First the name of the example class with a brief description about that is printed out. For example :

      GetWSDLMetadataExample 
-------------------------------------------------------------------

This example shows the usage of WS-DM 
GetResourcePropertyRequest / Response on a 
Group service.
The target resource is the WS-DM Adapter itself 
and the requested property is "ws-rp:Entry".
WS-DM Adapter is a special WS-Resource (is a Group)
that  acts as the main entry point for retrieving
all other managed resources.
So clients that want to deal with QMan WS-Resources
must first get resource identifiers sending
a GetResourcePropertyRequest to WS-DM Adapter 
with "ws-rp:Entry" as target target property.

-------------------------------------------------------------------

Type enter to proceed.

When you're ready type enter to proceed. Now the example runs and all the exchanged
SOAP messages are printed out on the screen.
If you want, we shipped (under sample_messages folder) several files containing those messages.

A general note concerning examples...they are all written using java language so what you see is the 
"java" usage of WS-DM client API. 
The most important thing that you should keep in mind is that what is expected (on QMan side) is a SOAP WS-DM 
compliant message so on top of that you don't need to use those java API but feel free to produce those messages
in your preferred way (by hand or using another programming language).

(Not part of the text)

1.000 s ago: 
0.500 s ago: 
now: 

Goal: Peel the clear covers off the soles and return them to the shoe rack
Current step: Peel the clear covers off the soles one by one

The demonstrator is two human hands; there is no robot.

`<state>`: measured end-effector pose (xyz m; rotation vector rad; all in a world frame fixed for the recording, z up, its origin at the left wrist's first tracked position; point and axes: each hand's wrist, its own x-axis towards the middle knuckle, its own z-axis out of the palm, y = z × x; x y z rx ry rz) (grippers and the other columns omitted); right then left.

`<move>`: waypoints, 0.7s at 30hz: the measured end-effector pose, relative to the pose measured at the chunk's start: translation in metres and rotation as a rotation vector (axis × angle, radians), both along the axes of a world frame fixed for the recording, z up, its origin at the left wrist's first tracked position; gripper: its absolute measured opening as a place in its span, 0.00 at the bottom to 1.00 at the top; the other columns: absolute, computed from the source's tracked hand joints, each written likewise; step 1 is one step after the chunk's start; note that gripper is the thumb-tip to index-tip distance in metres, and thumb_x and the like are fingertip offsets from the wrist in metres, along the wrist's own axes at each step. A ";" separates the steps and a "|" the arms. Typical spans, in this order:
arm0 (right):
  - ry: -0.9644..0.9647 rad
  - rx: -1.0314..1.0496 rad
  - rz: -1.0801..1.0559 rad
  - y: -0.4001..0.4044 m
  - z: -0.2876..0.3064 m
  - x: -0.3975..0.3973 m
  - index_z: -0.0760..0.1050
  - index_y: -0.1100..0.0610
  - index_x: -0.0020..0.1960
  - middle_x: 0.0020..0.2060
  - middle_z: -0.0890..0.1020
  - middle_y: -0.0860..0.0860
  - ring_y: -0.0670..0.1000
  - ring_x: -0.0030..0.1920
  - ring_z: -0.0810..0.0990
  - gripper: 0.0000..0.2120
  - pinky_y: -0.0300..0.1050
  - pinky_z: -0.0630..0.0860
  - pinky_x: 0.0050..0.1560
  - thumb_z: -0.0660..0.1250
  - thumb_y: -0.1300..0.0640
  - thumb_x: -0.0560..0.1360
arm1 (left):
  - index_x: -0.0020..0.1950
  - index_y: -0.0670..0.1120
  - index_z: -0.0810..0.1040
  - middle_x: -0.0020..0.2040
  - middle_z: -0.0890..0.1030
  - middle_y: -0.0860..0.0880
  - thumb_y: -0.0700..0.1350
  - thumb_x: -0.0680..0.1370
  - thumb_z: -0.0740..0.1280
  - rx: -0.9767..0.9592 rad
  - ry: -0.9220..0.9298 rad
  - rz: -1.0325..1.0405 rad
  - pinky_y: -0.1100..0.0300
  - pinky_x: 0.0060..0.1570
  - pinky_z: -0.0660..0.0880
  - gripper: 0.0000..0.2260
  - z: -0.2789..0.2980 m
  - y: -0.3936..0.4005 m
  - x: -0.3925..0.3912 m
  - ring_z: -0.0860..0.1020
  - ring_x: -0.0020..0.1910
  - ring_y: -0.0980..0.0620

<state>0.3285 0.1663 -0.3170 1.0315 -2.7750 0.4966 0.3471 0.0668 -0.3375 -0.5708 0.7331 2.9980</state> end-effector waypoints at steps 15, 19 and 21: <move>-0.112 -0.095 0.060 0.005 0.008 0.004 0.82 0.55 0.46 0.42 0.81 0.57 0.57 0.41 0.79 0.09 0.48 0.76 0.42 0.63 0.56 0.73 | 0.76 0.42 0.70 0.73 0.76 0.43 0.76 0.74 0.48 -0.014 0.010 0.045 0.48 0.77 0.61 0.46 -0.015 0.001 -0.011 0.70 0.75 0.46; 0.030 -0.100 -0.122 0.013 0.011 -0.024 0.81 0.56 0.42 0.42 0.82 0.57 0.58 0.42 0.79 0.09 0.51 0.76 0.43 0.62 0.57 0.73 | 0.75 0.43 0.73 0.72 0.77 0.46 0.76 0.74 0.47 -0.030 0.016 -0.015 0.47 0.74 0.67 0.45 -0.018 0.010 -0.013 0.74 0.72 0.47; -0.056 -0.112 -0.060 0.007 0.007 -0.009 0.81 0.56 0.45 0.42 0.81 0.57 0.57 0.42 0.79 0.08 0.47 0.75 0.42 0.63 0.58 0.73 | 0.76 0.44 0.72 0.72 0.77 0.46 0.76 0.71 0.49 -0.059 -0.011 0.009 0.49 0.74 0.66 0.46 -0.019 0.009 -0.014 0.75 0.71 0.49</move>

Another thing : the examples contain a lot of code duplication because each of them is took as independent as possible.
The general idea is that you open an example source file and in the executeExample(...) method you should have a quick
idea of how things are working.
Also, as mentioned before, we provided, under the sample_messages folder, the messages that are part of each example conversation. 
Remember : these messages are important, not the way / language you use to produce them.

2) HOW TO RUN

2.1) Java  
You need JDK 1.5 or higher in order to run and / or compile the examples.

2.2) Dependencies 
You need to set / update the CLASSPATH environment variable with libraries found under $QMAN_HOME/app/qman/WEB-INF/lib.
After that you should be able to run one the shipped examples:

> java org.apache.qpid.management.example.GetMultipleResourcePropertiesExample <qman_host> <qman_port>
> java org.apache.qpid.management.example.GetQManResourceMembersExample <qman_host> <qman_port>
> java org.apache.qpid.management.example.GetResourceMetadataDescriptorExample <qman_host> <qman_port>
> java org.apache.qpid.management.example.GetResourcePropertyDocumentExample <qman_host> <qman_port>
> java org.apache.qpid.management.example.GetResourcePropertyExample <qman_host> <qman_port>
> java org.apache.qpid.management.example.GetWSDLMetadataExample <qman_host> <qman_port>
> java org.apache.qpid.management.example.SetResourcePropertyExample <qman_host> <qman_port>

Where 
<qman_host> is the host (ip or hostname) where QMan is running;
<qman_port> is the port number where QMan is running;

2.3) Qpid
You must have a running C++ broker with management enabled.

2.4) QMan 
You must have QMan WS-DM up, running and connected with the broker above.